● **Your goal**
Starting at the first line of the listing below and ending at the line with "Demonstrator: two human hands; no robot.", copy each line exactly.

● **Source material**
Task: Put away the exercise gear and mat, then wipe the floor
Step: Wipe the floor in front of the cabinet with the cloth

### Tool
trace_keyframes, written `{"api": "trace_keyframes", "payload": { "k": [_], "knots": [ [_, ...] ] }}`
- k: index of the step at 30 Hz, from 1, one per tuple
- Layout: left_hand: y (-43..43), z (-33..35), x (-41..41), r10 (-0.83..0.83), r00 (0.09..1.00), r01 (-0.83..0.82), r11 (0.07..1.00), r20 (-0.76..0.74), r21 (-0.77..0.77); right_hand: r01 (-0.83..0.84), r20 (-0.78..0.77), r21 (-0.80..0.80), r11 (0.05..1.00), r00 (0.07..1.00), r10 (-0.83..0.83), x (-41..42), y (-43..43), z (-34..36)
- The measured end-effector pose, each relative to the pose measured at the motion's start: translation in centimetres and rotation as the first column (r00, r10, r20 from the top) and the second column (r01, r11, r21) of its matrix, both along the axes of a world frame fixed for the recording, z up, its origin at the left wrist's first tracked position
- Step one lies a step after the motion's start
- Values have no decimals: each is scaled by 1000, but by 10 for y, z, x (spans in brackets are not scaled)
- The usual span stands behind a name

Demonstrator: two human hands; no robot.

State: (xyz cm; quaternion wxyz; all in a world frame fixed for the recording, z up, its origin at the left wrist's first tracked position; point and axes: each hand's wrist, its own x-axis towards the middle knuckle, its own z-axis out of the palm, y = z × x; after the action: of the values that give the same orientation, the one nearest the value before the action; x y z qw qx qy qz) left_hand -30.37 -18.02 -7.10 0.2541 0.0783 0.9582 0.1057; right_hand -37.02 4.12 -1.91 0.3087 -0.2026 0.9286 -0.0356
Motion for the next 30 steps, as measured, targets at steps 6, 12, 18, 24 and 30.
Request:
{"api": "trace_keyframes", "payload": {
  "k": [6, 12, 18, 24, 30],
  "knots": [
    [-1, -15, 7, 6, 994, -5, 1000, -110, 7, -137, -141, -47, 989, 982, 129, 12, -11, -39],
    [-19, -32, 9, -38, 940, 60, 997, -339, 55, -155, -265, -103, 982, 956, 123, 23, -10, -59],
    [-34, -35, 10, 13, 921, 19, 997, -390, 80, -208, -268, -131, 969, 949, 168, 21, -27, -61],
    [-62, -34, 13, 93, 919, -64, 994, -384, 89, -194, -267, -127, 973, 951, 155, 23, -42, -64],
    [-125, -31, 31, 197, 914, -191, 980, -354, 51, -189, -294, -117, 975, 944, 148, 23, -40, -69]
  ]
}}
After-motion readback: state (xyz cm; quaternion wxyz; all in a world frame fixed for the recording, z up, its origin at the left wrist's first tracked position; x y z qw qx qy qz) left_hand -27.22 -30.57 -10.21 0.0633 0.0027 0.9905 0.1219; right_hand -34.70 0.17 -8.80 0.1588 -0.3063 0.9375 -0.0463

● **Result of this exercise**
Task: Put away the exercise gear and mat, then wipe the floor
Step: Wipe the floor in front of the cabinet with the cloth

### Tool
trace_keyframes, written `{"api": "trace_keyframes", "payload": { "k": [_], "knots": [ [_, ...] ] }}`
- k: index of the step at 30 Hz, from 1, one per tuple
- Layout: left_hand: y (-43..43), z (-33..35), x (-41..41), r10 (-0.83..0.83), r00 (0.09..1.00), r01 (-0.83..0.82), r11 (0.07..1.00), r20 (-0.76..0.74), r21 (-0.77..0.77); right_hand: r01 (-0.83..0.84), r20 (-0.78..0.77), r21 (-0.80..0.80), r11 (0.05..1.00), r00 (0.07..1.00), r10 (-0.83..0.83), x (-41..42), y (-43..43), z (-34..36)
- The measured end-effector pose, each relative to the pose measured at the motion's start: translation in centimetres and rotation as the first column (r00, r10, r20 from the top) and the second column (r01, r11, r21) of its matrix, both along the axes of a world frame fixed for the recording, z up, its origin at the left wrist's first tracked position
- Step one lies a step after the motion's start
- Values have no decimals: each is scaled by 1000, but by 10 for y, z, x (spans in brackets are not scaled)
- The usual span stands behind a name

Demonstrator: two human hands; no robot.

No further output remains for this exercise.